Monday, Jul. 13, 1959

Puccini on the Rocks

A miner stepped up to the local bar, slapped down a silver dollar, and warbled: "Set 'em up for everybody!" Although lovers of Italian opera might wince at the line (more traditionally rendered as "Whisky per tutti"), audiences in Colorado's Red Rocks Theater last week happily lapped it up. Occasion: a Colorado Centennial production of Puccini's The Girl of the Golden West, staged in the natural sandstone Red Rocks amphitheater with all the flamboyance of a wide-screen western.

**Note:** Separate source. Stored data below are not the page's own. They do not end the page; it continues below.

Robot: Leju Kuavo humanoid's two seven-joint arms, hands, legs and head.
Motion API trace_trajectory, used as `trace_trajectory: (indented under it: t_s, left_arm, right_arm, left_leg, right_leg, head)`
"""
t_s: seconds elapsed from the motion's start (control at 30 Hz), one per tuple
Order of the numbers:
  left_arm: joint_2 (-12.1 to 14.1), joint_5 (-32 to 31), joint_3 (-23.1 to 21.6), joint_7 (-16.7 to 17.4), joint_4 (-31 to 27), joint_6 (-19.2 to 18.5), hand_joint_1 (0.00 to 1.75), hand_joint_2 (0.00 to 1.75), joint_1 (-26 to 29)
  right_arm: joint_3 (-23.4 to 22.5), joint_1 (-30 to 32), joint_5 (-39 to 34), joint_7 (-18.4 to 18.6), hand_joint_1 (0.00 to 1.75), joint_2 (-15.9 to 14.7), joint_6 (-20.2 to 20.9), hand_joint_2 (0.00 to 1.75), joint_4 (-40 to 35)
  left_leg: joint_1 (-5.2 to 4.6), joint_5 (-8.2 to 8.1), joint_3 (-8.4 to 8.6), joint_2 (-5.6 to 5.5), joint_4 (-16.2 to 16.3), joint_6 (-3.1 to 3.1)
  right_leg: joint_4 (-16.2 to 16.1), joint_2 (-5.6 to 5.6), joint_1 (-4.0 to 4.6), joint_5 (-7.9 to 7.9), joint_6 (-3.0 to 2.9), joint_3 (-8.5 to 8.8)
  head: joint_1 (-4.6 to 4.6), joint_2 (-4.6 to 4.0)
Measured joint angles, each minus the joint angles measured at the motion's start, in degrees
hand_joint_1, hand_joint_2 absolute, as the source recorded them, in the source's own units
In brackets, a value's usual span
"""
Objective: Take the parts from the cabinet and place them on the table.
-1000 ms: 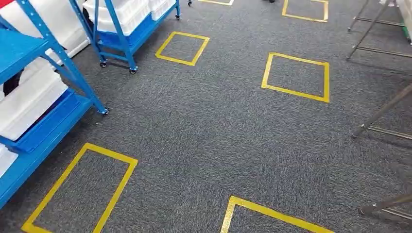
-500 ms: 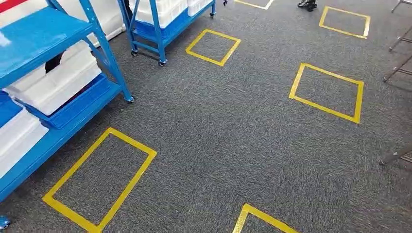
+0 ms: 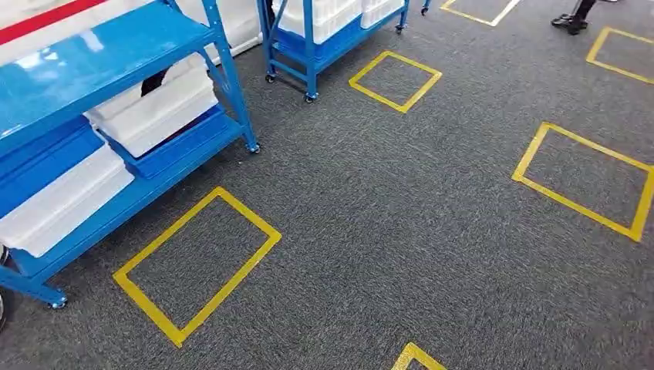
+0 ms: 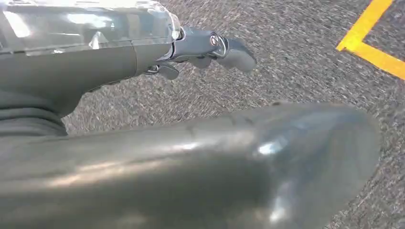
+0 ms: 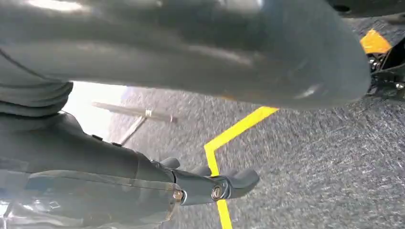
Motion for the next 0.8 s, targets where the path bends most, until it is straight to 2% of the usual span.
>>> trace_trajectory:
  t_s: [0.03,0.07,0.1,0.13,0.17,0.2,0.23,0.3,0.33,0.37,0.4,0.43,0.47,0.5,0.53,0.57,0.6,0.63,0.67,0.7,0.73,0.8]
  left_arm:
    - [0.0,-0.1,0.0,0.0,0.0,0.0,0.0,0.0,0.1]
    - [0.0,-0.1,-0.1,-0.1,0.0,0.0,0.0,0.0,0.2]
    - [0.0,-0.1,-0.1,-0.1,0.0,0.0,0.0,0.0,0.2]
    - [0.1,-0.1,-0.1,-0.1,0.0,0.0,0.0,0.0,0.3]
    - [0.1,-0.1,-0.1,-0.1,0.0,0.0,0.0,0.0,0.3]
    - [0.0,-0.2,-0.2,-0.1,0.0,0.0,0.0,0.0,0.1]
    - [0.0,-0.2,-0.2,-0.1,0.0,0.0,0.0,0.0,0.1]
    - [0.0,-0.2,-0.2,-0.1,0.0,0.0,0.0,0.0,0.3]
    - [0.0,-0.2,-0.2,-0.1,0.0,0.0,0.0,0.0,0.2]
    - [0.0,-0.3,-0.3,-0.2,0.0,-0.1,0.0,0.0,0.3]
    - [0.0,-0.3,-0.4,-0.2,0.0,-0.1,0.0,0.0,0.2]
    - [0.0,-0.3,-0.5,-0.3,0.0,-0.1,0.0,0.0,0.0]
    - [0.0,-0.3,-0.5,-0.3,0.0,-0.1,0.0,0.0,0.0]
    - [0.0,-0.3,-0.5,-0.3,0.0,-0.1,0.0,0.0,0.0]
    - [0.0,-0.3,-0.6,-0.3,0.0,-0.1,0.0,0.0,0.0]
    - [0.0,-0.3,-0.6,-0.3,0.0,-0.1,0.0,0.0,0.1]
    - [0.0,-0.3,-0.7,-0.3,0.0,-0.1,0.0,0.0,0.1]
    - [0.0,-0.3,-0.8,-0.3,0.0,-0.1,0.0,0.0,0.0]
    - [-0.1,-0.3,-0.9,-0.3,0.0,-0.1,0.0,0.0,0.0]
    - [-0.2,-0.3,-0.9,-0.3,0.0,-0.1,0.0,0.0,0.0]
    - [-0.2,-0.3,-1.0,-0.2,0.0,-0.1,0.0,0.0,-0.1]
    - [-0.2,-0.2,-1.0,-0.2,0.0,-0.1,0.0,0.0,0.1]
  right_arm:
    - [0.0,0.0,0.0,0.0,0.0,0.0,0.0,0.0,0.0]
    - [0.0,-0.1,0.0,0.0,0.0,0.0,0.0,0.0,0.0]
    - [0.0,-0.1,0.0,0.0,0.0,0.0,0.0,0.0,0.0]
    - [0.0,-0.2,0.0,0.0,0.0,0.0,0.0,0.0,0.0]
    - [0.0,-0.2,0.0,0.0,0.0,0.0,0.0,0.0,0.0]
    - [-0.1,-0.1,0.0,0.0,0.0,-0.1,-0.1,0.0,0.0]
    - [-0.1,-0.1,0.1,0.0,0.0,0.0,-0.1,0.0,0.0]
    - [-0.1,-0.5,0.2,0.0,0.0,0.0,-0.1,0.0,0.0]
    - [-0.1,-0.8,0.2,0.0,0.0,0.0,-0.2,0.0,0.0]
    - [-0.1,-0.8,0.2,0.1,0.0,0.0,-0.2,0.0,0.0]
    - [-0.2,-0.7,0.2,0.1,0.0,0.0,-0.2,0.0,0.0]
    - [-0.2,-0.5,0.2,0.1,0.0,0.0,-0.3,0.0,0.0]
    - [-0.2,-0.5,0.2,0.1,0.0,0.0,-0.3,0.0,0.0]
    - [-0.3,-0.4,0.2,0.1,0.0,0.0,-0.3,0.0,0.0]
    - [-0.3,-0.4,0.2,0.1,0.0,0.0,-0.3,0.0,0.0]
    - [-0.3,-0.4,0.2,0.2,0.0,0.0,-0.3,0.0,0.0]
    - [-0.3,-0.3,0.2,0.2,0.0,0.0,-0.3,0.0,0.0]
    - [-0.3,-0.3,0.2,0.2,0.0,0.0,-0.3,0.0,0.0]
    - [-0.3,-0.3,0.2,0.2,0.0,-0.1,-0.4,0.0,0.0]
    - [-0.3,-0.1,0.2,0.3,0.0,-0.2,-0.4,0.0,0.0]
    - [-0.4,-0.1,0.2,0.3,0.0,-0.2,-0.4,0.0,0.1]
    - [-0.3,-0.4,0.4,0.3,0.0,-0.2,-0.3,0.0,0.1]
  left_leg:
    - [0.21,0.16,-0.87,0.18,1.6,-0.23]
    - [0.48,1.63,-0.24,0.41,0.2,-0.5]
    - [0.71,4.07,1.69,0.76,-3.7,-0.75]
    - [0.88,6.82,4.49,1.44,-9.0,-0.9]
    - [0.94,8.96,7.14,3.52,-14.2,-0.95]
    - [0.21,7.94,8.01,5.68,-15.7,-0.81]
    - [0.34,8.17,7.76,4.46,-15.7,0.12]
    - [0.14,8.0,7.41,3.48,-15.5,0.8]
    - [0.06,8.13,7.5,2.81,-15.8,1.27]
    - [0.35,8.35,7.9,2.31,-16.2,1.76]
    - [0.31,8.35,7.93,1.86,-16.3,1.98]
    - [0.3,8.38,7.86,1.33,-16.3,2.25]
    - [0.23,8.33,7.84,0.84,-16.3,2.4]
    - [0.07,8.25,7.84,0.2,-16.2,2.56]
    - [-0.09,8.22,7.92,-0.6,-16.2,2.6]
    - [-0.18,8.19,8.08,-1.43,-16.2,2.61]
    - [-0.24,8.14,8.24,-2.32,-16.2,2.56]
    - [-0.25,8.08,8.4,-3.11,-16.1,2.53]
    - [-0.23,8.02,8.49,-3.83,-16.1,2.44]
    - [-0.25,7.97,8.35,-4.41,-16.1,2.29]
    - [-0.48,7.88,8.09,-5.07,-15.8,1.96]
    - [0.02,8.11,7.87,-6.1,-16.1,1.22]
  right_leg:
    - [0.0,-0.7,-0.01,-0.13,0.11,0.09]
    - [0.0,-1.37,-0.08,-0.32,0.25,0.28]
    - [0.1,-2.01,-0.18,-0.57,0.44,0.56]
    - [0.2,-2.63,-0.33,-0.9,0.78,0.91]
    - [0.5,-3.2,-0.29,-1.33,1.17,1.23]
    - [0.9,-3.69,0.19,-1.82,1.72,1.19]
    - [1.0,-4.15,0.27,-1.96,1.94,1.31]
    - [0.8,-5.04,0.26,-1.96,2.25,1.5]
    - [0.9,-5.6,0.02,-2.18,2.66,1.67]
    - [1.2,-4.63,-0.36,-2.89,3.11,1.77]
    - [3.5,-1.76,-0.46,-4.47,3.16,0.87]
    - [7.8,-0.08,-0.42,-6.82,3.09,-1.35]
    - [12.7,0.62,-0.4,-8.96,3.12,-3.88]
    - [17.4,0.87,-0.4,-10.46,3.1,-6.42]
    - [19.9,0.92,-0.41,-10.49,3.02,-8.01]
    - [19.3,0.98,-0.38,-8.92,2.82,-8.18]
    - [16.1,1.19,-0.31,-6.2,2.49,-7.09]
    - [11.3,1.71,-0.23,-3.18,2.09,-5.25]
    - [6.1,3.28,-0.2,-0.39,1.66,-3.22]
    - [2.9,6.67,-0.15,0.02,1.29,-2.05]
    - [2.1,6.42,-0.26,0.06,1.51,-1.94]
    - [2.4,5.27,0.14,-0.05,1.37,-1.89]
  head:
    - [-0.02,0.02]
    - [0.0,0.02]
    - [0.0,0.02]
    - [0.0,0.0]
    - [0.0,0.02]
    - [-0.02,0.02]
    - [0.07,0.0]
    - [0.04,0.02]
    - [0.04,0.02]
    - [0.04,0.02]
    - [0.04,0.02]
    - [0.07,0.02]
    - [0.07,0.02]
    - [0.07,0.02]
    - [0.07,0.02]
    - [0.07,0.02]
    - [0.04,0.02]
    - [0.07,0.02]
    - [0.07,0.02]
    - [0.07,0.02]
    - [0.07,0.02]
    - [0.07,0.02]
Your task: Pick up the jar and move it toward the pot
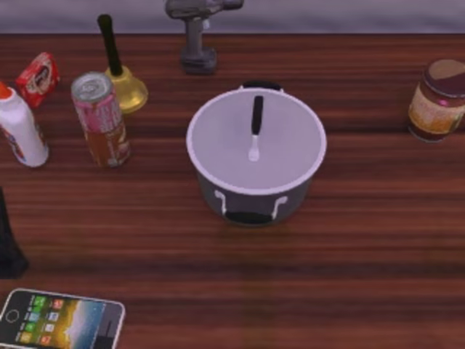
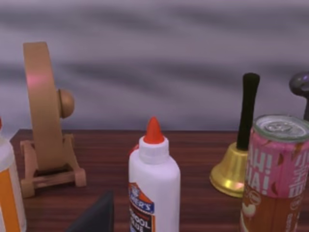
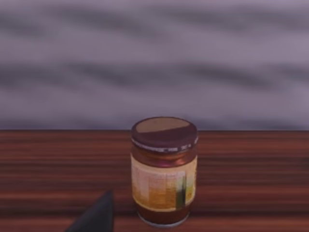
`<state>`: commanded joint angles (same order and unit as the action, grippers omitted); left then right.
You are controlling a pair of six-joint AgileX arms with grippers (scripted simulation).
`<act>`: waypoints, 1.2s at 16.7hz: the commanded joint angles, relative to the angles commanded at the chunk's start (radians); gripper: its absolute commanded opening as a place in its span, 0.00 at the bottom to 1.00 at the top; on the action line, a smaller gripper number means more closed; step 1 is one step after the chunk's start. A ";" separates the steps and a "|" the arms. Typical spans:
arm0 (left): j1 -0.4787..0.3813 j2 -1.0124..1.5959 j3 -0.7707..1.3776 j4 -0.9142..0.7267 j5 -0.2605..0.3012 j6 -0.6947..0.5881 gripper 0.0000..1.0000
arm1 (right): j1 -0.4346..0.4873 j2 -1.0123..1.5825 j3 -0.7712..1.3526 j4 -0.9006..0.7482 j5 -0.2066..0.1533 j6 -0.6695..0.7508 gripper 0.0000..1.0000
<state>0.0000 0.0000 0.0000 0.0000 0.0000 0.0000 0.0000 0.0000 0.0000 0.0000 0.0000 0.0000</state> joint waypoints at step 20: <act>0.000 0.000 0.000 0.000 0.000 0.000 1.00 | -0.008 1.210 1.238 -0.758 0.006 -0.116 1.00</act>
<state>0.0000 0.0000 0.0000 0.0000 0.0000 0.0000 -0.0080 1.2096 1.2384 -0.7575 0.0058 -0.1162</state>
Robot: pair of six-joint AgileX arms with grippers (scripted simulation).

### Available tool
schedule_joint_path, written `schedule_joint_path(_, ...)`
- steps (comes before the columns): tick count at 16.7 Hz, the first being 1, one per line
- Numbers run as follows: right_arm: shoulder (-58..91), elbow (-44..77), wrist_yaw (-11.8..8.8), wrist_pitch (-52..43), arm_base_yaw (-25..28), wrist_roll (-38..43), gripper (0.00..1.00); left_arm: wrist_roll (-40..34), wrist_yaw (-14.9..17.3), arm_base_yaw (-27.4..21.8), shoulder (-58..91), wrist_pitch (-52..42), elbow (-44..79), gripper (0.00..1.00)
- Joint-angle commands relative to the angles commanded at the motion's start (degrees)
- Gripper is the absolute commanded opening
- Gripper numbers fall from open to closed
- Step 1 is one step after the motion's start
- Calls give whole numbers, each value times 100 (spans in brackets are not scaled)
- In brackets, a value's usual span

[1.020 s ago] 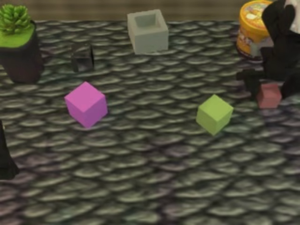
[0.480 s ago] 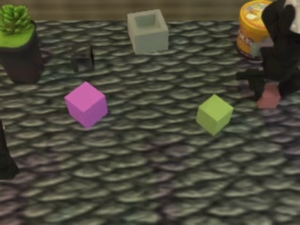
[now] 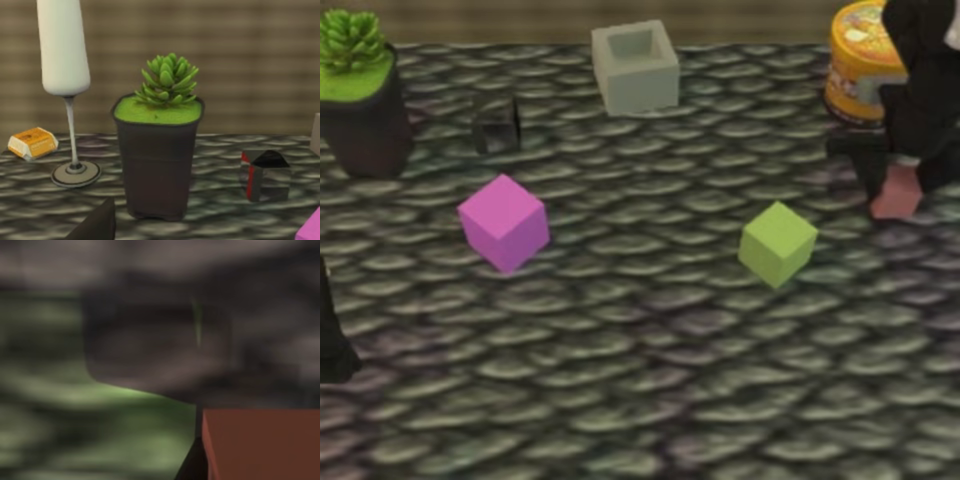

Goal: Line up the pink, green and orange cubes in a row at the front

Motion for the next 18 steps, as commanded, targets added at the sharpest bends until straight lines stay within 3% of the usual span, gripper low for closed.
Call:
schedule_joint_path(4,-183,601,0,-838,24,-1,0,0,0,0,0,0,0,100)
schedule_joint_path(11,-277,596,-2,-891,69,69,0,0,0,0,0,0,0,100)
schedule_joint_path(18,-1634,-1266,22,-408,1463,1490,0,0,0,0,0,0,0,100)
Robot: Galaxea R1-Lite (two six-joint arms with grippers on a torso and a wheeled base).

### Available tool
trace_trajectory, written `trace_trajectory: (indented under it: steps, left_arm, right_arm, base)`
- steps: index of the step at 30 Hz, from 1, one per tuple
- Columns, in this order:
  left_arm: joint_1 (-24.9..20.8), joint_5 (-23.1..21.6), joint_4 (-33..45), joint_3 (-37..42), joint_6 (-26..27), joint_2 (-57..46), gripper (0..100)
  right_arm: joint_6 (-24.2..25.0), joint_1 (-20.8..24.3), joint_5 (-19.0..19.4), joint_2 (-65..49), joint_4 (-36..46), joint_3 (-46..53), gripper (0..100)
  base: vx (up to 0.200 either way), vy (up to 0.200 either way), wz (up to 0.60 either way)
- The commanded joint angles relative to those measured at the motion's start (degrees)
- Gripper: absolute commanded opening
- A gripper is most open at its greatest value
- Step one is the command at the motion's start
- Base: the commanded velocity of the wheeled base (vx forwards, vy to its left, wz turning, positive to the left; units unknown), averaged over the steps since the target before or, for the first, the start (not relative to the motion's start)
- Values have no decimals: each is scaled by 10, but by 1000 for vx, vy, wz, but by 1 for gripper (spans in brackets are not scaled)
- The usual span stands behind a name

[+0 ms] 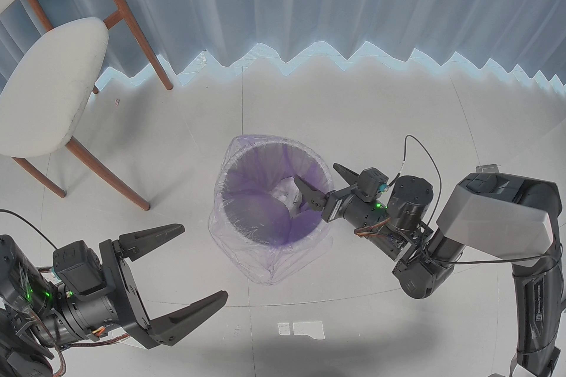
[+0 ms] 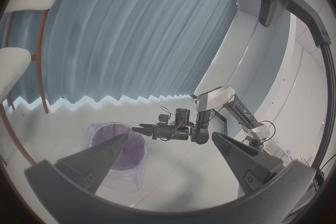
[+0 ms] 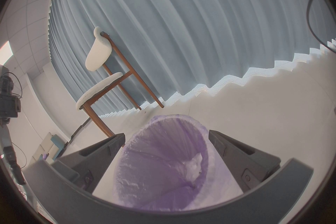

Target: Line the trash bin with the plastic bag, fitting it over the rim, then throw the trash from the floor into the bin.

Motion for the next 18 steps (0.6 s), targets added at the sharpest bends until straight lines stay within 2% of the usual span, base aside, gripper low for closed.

Casting about for a suitable centennial opera last winter, Denver Symphony Conductor Saul Caston latched on to Puccini's "drama of love and redemption" in a California mining town, chiefly because it went well with Red Rocks' rugged mountain setting. Director Herbert Graf altered all references to California to read Colorado, hired Soprano Eleanor Steber to sing the role of Minnie the barkeep. To help fill his cavernous outdoor stage, he hired a covered wagon and a troupe of horses from a 4-H club. And to avoid frequent scene changes, he transferred the action in Acts I and III to the outside of the Polka saloon, constructed a typical Hollywood false-front street--all of it heavily anchored down to prevent the set from blowing away in the waspish mountain winds that swirl into the amphitheater every evening.

Conductor Caston could hear the soloists only through a set of earphones, which went dead during rehearsals. Soprano Steber walked out of the dress rehearsals after trying to sing over howling winds, and the chorus of miners, recruited from local choirs and glee clubs, groped for entrance cues. In the waning hours before the curtain, carpenters hustled about frantically shoring up scenery. But on opening night, Puccini's grand old horse opera went off with scarcely a hitch, moved a capacity audience to reverberating applause. The heroes of the evening, in the eyes of Director Graf, were without question the Western quarter horses. "They don't sing, they don't argue, they take directions," said he, "and they act very well."